** Opening EXERCISE DATA block **

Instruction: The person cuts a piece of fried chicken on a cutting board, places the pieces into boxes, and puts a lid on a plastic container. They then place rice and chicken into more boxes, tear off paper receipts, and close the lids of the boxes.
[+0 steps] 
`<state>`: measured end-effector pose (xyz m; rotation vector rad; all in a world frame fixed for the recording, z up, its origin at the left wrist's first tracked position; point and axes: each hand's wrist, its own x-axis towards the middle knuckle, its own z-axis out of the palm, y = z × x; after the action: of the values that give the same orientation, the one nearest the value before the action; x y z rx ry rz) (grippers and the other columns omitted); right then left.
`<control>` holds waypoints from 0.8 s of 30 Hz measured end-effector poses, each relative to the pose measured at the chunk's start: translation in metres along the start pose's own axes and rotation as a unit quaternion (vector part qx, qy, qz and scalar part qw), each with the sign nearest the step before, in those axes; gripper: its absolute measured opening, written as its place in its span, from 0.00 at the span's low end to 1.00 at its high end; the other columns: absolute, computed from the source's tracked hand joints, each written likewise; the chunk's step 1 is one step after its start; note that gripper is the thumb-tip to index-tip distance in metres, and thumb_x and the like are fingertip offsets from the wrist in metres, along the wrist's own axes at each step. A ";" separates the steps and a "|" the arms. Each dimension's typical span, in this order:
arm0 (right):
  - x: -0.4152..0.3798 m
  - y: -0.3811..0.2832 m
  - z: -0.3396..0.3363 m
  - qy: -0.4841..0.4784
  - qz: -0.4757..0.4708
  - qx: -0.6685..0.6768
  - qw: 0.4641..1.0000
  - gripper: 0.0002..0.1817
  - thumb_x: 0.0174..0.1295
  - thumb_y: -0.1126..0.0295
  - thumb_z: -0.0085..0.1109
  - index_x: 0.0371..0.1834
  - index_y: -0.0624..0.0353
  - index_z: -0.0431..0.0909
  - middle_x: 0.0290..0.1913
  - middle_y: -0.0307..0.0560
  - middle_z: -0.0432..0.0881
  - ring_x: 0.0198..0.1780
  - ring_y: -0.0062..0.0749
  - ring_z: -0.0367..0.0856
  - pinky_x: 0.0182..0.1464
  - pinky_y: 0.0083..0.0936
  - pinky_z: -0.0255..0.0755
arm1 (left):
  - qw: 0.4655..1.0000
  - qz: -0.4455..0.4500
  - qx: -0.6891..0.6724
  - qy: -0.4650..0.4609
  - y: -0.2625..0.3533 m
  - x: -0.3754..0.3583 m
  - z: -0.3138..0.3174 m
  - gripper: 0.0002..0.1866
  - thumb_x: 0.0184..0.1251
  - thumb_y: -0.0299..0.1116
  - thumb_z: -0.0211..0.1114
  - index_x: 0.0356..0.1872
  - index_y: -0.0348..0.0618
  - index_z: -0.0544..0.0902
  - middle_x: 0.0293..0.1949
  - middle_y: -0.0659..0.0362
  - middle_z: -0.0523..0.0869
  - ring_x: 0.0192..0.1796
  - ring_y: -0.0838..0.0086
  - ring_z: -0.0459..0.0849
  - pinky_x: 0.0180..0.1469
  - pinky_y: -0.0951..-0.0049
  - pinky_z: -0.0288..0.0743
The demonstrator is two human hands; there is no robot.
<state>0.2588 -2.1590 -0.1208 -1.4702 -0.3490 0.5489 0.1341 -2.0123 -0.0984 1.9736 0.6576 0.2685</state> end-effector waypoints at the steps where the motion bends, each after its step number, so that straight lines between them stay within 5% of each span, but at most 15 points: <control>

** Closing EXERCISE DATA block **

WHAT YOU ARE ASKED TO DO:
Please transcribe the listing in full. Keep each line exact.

WRITTEN RESPONSE:
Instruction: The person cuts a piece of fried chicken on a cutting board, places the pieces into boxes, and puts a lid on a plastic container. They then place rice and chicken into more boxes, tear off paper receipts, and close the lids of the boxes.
[+0 steps] 
`<state>`: measured end-effector pose (xyz m; rotation vector rad; all in a world frame fixed for the recording, z up, its origin at the left wrist's first tracked position; point and axes: each hand's wrist, its own x-axis towards the middle knuckle, its own z-axis out of the palm, y = z × x; after the action: of the values that give the same orientation, the one nearest the value before the action; x y z rx ry rz) (grippers and the other columns omitted); right then left.
`<control>` holds waypoints from 0.8 s of 30 Hz measured end-effector poses, each relative to the pose measured at the chunk's start: translation in metres along the start pose's own axes and rotation as a unit quaternion (vector part qx, qy, qz and scalar part qw), each with the sign nearest the step before, in those axes; gripper: its absolute measured opening, written as its place in its span, from 0.00 at the span's low end to 1.00 at its high end; the other columns: absolute, computed from the source's tracked hand joints, each written likewise; the chunk's step 1 is one step after its start; note that gripper is the thumb-tip to index-tip distance in metres, and thumb_x and the like are fingertip offsets from the wrist in metres, along the wrist's own axes at each step. A ";" separates the steps and a "|" the arms. Each dimension's typical span, in this order:
arm0 (right):
  - x: -0.4152..0.3798 m
  - y: -0.3811..0.2832 m
  - z: -0.3396..0.3363 m
  - qy: -0.4841..0.4784
  - qz: -0.4757..0.4708
  - qx: -0.6685..0.6768
  - qw: 0.4641..1.0000
  - gripper: 0.0002..0.1817
  - thumb_x: 0.0174..0.1295
  - thumb_y: -0.1126..0.0295
  - thumb_z: -0.0085..0.1109
  - index_x: 0.0371..0.1834
  - index_y: -0.0624..0.0353
  - index_z: -0.0431..0.0909
  - middle_x: 0.0290..0.1913
  - middle_y: -0.0307..0.0560
  - middle_z: -0.0432..0.0881
  - ring_x: 0.0198..0.1780
  - ring_y: -0.0062..0.0749
  - ring_z: -0.0367..0.0856
  - pinky_x: 0.0182..0.1464
  - pinky_y: 0.0083..0.0936
  - pinky_z: -0.0255..0.0755
arm1 (left):
  - qw: 0.4655..1.0000
  - qz: -0.4455..0.4500
  - qx: -0.6891..0.6724
  - qy: -0.4650..0.4609
  - y: -0.2625..0.3533 m
  - x: -0.3754..0.3583 m
  - z: -0.3138..0.3174 m
  - gripper: 0.0002..0.1866
  - thumb_x: 0.0184..0.1251
  - thumb_y: -0.0299..0.1116
  - thumb_z: -0.0211..0.1114
  - index_x: 0.0356..0.1872
  - index_y: -0.0348..0.0618
  - index_z: -0.0544..0.0902
  - middle_x: 0.0293..0.1949
  - middle_y: -0.0659..0.0362
  - middle_z: -0.0523..0.0869
  - ring_x: 0.0192..0.1796
  - ring_y: -0.0838..0.0086
  - ring_z: -0.0459..0.0849
  - pinky_x: 0.0180..0.1469
  - pinky_y: -0.0951..-0.0049
  - pinky_z: -0.0288..0.0743
The demonstrator is two human hands; there is no robot.
<state>0.2588 -2.1590 -0.1208 -1.4702 -0.3490 0.5489 0.1341 -2.0123 -0.0984 1.9736 0.6576 0.2685</state> end-effector waypoints at the steps where the motion bends, each after its step number, so that straight lines between them stay within 5% of each span, but at most 15 points: <control>

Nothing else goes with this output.